If this cycle continues there is little hope for progress in the military reform process. It will further demoralize already demoralized troops and feed indiscipline and continuous internal conflicts and parallel chains of command. Additionally, it will encourage a further militarization of the economy and administrative functions in the Kivus, as violence continues to be rewarded.  In this respect, it is important to stress the absence of vetting mechanisms, allowing past abusers to obtain time and again important positions in the military, sets a dubious example both within the FARDC and for society at large. 

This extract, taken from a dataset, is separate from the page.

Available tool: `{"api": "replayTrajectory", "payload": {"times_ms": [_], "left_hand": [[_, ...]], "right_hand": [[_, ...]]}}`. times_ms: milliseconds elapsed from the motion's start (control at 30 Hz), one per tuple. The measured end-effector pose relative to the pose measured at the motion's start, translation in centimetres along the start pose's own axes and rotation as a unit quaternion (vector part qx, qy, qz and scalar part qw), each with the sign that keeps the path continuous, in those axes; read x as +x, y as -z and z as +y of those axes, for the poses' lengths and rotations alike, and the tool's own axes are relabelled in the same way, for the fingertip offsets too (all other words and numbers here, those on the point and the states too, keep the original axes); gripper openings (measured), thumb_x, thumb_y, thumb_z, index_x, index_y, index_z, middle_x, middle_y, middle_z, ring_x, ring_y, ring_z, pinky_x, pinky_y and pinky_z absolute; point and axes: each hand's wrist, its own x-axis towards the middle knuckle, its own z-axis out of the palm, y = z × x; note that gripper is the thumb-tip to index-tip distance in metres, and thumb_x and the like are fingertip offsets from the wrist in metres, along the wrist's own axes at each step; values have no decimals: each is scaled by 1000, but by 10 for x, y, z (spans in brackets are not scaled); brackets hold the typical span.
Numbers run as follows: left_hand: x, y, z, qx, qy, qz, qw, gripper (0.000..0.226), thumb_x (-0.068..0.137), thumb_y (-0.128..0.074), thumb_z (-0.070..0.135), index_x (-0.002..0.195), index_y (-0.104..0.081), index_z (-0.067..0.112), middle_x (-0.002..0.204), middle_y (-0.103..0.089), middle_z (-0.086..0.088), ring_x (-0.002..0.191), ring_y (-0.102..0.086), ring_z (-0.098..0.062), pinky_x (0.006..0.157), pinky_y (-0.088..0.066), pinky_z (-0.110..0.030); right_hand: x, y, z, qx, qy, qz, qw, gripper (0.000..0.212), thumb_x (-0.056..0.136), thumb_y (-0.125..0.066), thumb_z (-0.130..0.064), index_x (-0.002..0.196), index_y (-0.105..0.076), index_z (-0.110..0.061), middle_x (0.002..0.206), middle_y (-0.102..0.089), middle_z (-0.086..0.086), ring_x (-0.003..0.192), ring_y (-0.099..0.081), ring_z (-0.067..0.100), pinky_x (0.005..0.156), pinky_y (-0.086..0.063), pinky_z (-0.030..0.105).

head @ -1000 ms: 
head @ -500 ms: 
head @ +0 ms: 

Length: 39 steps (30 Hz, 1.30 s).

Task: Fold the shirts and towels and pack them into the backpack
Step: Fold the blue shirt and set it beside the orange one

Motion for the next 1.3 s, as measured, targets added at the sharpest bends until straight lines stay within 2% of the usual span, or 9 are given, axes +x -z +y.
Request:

To be clear, we are not saying there is no other solution to the M23 rebellion than a military one. However, any negotiation with this group and its foreign and domestic backers should recognize that they deserted from the army and that welcoming them back in again will have serious detrimental effects both on the military reform process and the prospects for reducing violence and armed group activity in the Kivus.  Military integration has proved to fuel rather than to reduce the militarization of eastern DR Congo: let’s not drive into this dead-end street again.

69 comments:

Anonymous said...

In the art of war by Sun Tsu:” A leader leads by example not by force”. Kabila just came out of a four month slumber to make his first statement since the start of the war. Dear Maria and Judith, would you fight for such a commander in chief? It is not lack of training either as the Belgians had been training whole battalions…. Unfortunately they only trained them in one military strategy: tactical withdrawal.
You marvel into xenophobic sentiments that had in your own words disappointed you: “ … revived deeply rooted anti-Rwandan/Tutsi sentiments and unleashed a wave of popular support for the FARDC, now newly branded as patriotic heroes. However, this has not been enough to compensate for the absence of other factors generating incentives to engage in the risks involved in combat.” This is why M23 will win.
Your title says all: M23 rebellion and the dead end street of military integration. Looking at battlefield momentum, it looks like FARDC will not be integrated into M23.

Anonymous said...

RWANDA IS ACTING IN BAD FAITH.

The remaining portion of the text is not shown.